Example 1: Create a histogram for the data and bin selection for Example 1 from Frequency
Tables.
We start by replicating the data and bin section for Example 1 in Figure 1.
Figure 1 – Data for Example 1
You can use Excel’s chart tool to graph the data in
Figure 1, or alternatively you can use the Histogram
data analysis tool to accomplish this directly, as
described next.
Excel Data Analysis Tool: To use Excel’s Histogram
data analysis tool, you must first establish a bin array
(as for the FREQUENCY function described in
Frequency Tables) and then select the Histogram data
analysis tool. In the dialog box that is displayed you
next specify the input data (Input Range) and bin array
(Bin Range). You can optionally include the labels for
these ranges (in which case you check the Labels
check box).
For Example 1, the Input Range is A4:B14 and the Bin Range is D4:D7 (with the
Labels check box unchecked). The output is displayed in Figure 2.
Figure 2 – Histogram data analysis tool
Observation: Caution must be exercised when creating histograms to present the data in a
clear and accurate way. For most purposes it is important that the intervals be equal in size
(except for an unbounded first and/or last interval). Otherwise a distorted picture of the
data may be presented.
To avoid this problem equally-spaced intervals can be used. This is the approach
illustrated in Example 4 of Frequency Tables using the FREQTABLE supplemental
function. The Frequency Table supplemental data analysis tool can be used as well.
Real Statistics Data Analysis Tool: The Frequency Table data analysis tool provided in
the Real Statistics Resource Pack can be used to create a Frequency Table and histogram
as illustrated in the following example.
Example 2: Create a frequency table and histogram for the 22 data elements in the range
A4:B14 of Figure 1 based on bins of size 15.

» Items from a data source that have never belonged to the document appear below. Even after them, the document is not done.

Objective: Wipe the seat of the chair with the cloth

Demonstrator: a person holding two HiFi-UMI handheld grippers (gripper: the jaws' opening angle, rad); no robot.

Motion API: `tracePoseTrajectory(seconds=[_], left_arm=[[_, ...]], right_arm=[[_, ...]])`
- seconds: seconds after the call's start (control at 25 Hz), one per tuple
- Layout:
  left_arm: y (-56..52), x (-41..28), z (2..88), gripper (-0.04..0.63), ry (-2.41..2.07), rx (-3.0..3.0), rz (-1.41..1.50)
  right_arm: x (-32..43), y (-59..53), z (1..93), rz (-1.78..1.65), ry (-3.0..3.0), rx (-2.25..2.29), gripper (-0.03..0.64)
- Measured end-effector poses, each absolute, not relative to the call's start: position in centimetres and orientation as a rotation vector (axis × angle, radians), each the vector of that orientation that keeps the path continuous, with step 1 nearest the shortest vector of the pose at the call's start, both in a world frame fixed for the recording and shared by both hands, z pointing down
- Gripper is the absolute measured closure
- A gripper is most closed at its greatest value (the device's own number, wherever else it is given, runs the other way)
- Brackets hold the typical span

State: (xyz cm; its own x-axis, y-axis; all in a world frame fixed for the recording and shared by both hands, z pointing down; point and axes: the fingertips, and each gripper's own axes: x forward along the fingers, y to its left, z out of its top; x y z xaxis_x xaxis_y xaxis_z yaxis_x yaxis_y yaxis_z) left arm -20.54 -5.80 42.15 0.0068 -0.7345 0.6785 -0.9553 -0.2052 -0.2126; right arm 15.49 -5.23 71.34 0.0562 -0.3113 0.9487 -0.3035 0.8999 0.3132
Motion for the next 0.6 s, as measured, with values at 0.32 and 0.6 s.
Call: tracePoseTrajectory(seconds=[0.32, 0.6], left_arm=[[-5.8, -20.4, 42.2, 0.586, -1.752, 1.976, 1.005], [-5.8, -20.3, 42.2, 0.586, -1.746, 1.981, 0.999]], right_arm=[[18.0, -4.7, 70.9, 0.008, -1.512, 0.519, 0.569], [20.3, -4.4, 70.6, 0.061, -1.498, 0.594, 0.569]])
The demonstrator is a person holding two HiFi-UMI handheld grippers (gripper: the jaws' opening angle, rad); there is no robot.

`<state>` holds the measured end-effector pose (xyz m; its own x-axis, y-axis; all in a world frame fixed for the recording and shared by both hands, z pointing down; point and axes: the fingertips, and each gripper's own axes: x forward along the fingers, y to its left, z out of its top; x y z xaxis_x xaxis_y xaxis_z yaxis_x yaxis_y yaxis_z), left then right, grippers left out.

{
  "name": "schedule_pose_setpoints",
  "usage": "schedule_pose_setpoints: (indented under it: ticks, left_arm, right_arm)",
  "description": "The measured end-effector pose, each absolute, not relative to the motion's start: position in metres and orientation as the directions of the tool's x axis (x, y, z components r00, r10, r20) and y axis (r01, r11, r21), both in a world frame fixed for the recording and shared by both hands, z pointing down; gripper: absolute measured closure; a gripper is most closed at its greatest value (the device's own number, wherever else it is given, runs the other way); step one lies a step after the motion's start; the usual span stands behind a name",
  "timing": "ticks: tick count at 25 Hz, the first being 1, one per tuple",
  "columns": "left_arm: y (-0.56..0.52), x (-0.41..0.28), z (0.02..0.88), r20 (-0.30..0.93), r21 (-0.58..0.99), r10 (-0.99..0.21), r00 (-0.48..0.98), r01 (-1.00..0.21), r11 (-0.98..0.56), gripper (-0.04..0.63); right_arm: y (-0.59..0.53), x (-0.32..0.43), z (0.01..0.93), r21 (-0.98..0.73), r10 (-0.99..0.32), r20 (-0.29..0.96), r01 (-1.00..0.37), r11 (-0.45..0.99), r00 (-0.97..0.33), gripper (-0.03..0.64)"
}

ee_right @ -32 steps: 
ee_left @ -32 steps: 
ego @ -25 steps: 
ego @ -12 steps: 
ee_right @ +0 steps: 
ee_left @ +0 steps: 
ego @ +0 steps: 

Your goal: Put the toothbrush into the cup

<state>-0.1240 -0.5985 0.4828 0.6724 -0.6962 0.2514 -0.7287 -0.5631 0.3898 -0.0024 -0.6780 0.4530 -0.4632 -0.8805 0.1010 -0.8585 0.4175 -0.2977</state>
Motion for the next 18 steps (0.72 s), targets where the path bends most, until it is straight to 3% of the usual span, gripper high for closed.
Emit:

Enter Ctrl-m and select the Frequency Table option. The dialog box shown in Figure 3
will appear.
Figure 4 – Frequency Table and Histogram
Figure 3 – Dialog box for
Frequency Table data
analysis tool
Insert A4:B14 in the Input Range field, select Raw data as
the Input format and insert 15 as the bin size. The output is
shown in Figure 4.
Observation: You can also produce a frequency table (and histogram) of the type described
in Example 3 of Discrete Probability Distributions (i.e. without specifying any bins) via the
Frequency Table data analysis tool. In this case you would select Raw data as the Input
format for the dialog box shown in Figure 3 and leave the Bin size field blank.
Creating Box Plots in Excel
Another way to characterize a distribution or sample is via a box plot. Specifically, a
box plot provides a pictorial representation of the following statistics: maximum,
75%-percentile, median (50%-percentile), 25%-percentile and minimum.
Box plots are especially useful when comparing samples and testing whether data is
symmetric.
Real Statistics Data Analysis Tool: To generate a box plot, you can use the Box
Plot option of the Descriptive Statistics and Normality supplemental data analysis
tool found in the Real Statistics Resource Pack, as described in the following
example. See also Special Charting Capabilities for how to create the box plot
manually using Excel’s charting capabilities.
Example 1: A market research company asks 30
people to evaluate three brands of tablet computers
using a questionnaire. The 30 people are divided at
random into 3 groups of 10 people each, where the
first group evaluates Brand A, the second evaluates
Brand B and the third evaluates Brand C. The
questionnaire scores from these groups are
summarized in Figure 1.
Figure 1 – Sample data
To generate the box plots for these three groups, enter Ctrl-m and select the Descriptive
Statistics and Normality supplemental data analysis tool. A dialog box will appear. Select
the Box Plot option and insert A3:C13 in the Input Range and check Headings included with
the data. The resulting plot is shown in Figure 2.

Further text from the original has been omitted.